Os vereadores Johnny Maycon e Márcio Alves, junto com membros do MP e da Defensoria Pública, fizeram uma vistoria no Raul Sertã e constataram a falta de itens. A promotora, em mais um ofício no dia 30 de junho, solicitou ao município esclarecimentos sobre os protocolos e a metodologia de tratamento aplicada aos pacientes com Covid-19, partindo de critérios de classificação por gravidade, informando, ainda, se há disponibilidade de estoque suficiente de insumos e medicamentos, visando seu gerenciamento, ante uma possível ampliação de demanda.

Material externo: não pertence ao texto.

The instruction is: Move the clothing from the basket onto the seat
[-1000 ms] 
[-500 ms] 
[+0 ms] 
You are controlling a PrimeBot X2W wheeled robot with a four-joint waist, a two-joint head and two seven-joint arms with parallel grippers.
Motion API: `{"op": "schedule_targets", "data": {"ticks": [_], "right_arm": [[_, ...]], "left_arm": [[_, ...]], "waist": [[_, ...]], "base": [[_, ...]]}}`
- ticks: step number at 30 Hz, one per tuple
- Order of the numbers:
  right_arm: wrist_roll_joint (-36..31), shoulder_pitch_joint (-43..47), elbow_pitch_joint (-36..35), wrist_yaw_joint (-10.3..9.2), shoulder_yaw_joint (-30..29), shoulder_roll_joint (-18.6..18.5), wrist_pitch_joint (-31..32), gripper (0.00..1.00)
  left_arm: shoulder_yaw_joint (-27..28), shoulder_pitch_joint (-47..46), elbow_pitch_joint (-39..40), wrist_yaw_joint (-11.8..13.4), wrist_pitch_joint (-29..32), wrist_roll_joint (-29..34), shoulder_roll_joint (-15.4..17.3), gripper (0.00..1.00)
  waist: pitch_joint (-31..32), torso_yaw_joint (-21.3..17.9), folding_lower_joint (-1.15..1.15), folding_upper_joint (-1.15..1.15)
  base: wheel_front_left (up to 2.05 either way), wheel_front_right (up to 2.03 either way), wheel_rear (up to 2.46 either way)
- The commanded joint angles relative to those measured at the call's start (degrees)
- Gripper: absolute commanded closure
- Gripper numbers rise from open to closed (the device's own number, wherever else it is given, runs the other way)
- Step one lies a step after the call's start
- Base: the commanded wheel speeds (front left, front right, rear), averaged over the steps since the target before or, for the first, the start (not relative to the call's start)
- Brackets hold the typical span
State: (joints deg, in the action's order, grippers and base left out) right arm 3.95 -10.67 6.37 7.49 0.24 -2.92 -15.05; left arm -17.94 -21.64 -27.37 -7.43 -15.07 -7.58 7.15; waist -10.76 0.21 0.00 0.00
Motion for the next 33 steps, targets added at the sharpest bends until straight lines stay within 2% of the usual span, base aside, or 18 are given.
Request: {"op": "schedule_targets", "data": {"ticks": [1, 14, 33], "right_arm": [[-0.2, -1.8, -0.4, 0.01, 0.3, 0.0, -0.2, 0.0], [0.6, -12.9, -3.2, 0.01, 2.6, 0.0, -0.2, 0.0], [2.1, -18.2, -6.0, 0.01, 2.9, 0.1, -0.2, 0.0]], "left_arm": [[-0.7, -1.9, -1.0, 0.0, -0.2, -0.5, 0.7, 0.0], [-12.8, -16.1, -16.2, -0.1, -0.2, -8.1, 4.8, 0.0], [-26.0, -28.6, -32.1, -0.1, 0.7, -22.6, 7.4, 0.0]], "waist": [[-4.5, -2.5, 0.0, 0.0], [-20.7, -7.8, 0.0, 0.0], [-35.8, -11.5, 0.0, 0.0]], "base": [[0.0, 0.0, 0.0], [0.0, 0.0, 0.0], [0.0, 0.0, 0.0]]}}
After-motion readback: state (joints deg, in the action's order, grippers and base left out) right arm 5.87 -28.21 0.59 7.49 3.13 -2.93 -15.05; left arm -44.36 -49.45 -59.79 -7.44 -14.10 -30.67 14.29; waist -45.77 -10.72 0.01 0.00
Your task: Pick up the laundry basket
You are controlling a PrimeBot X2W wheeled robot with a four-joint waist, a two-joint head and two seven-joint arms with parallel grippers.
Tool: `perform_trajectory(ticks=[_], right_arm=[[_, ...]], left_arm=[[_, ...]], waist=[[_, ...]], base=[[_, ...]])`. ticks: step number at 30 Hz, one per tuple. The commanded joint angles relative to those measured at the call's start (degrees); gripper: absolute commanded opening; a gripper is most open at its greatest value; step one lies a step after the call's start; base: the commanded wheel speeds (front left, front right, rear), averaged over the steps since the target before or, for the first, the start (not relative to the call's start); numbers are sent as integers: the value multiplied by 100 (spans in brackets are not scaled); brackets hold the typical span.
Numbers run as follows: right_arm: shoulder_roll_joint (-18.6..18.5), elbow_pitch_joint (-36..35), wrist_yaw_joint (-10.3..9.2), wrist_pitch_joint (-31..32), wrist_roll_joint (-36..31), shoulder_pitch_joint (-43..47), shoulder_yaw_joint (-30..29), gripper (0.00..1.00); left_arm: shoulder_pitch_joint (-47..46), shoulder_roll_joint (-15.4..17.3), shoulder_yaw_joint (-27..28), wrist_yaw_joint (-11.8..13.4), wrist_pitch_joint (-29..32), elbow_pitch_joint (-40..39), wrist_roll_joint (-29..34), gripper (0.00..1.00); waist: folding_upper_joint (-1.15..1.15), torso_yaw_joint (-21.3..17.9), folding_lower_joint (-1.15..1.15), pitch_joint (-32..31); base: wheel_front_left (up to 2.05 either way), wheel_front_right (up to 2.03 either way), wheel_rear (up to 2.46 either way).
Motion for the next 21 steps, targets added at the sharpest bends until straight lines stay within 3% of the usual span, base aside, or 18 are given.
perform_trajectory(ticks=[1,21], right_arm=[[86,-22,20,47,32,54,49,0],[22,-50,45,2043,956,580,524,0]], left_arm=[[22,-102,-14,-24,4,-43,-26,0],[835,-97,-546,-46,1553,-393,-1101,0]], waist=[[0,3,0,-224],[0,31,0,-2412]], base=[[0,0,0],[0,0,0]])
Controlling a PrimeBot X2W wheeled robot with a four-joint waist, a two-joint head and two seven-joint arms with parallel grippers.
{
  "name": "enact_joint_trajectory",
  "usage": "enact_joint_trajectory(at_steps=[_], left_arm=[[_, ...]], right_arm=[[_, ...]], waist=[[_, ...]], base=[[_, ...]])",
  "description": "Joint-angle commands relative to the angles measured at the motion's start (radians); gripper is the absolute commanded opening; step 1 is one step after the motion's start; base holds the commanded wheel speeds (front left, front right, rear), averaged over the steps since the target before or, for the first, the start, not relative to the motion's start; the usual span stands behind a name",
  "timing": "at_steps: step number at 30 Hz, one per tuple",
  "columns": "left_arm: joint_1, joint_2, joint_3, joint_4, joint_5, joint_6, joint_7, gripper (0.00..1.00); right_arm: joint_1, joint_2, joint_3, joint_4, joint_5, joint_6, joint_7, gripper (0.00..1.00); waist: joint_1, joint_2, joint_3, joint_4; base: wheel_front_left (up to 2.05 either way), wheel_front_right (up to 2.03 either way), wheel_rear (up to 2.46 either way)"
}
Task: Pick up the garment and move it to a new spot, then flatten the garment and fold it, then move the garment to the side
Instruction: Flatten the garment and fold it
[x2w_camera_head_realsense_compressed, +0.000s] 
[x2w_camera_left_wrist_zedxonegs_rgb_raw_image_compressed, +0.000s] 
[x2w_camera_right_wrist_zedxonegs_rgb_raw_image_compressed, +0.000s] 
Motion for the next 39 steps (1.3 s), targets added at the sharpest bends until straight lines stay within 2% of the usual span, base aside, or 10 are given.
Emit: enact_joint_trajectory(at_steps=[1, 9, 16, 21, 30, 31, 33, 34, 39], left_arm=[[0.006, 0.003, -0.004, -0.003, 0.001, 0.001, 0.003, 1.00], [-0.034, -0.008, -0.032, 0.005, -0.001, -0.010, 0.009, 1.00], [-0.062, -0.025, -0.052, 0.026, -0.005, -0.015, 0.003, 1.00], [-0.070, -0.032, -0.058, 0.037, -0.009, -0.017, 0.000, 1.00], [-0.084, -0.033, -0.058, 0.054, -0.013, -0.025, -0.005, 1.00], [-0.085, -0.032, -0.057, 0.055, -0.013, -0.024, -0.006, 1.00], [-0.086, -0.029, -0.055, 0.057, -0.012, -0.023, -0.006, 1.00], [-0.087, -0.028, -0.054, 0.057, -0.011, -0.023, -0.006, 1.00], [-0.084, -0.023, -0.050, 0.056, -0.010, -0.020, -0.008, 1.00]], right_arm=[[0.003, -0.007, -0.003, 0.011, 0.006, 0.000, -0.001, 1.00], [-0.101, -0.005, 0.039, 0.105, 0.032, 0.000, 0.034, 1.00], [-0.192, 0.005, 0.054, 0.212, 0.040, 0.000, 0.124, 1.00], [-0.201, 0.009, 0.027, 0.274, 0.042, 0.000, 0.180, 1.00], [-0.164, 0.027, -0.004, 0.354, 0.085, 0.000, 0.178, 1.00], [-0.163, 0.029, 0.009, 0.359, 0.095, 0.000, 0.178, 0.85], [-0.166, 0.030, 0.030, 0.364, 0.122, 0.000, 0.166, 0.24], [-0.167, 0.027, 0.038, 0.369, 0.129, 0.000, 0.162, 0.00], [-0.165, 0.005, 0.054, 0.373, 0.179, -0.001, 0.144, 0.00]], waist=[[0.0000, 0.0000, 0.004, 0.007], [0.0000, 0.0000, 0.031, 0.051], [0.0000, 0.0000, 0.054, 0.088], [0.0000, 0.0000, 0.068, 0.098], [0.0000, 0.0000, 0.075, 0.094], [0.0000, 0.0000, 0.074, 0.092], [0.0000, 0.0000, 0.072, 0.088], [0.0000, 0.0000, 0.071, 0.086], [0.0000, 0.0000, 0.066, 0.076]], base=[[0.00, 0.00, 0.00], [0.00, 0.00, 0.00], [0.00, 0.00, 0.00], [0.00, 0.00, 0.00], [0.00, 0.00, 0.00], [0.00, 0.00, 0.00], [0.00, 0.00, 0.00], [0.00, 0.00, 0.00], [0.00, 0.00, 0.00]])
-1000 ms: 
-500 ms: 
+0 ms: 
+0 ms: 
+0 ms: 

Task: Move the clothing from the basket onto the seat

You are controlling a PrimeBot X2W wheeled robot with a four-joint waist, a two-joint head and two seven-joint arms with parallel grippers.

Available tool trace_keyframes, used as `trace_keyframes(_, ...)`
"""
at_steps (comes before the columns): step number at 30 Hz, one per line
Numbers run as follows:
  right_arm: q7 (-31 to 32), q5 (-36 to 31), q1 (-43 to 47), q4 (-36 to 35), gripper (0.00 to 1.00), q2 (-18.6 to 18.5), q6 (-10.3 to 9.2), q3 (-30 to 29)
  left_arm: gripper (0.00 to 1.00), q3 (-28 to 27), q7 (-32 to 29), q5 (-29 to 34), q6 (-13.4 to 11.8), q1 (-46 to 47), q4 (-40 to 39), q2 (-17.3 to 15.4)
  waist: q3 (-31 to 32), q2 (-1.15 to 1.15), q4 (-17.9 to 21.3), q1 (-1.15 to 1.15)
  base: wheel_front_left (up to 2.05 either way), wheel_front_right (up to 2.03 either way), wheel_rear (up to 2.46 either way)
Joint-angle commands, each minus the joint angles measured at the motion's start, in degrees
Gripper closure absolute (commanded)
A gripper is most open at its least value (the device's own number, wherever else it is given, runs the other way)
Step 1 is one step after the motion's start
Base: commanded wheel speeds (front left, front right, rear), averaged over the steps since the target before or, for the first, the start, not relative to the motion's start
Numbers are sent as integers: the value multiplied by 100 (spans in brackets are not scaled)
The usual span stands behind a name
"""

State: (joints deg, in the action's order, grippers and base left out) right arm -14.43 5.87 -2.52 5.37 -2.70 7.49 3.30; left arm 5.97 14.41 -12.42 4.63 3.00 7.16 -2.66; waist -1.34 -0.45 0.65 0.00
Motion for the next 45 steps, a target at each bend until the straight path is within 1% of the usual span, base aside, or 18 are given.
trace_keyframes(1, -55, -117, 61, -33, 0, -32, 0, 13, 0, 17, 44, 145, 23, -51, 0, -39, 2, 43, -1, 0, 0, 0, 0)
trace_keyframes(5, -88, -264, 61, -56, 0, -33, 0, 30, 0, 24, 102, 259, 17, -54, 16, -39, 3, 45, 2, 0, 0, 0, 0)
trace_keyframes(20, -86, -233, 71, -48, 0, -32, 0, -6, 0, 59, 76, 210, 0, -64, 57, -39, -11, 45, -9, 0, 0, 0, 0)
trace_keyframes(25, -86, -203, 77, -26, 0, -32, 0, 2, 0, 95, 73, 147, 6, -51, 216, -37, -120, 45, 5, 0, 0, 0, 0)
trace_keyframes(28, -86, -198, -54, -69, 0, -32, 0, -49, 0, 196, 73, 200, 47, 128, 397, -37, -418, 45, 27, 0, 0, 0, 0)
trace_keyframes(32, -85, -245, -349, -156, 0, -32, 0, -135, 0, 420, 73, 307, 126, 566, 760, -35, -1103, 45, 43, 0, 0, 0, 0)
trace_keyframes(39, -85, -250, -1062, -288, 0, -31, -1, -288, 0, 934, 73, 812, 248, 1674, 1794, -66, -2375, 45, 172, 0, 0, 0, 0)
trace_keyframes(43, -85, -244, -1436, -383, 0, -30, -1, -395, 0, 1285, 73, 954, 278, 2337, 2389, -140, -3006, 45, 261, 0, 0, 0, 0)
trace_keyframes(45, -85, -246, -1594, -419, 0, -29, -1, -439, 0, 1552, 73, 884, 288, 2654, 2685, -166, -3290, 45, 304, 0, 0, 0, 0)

A promotora reforçou que os ofícios anteriores foram ignorados e por isso oficiou, mais um vez, a Secretaria Municipal de Saúde, a fim de que a pasta se manifestasse quanto ao contido no relato, devendo esclarecer, ainda, se há previsão para o recebimento dos medicamentos mencionados, bem como se eles fazem parte da farmácia básica, ou se são componentes especializados fornecidos pelo Estado. 

Doação de empresários

Em junho, empresários do setor do vestuário se mobilizaram para doar ao Raul Sertã 600 fardos de papel toalha (com 1.000 unidades, cada); 50 caixas de álcool 70 (com 12 unidades, cada); 70 galões de sabão líquido neutro (5 litros, cada); 25 mil copos descartáveis e 30 borrifadores.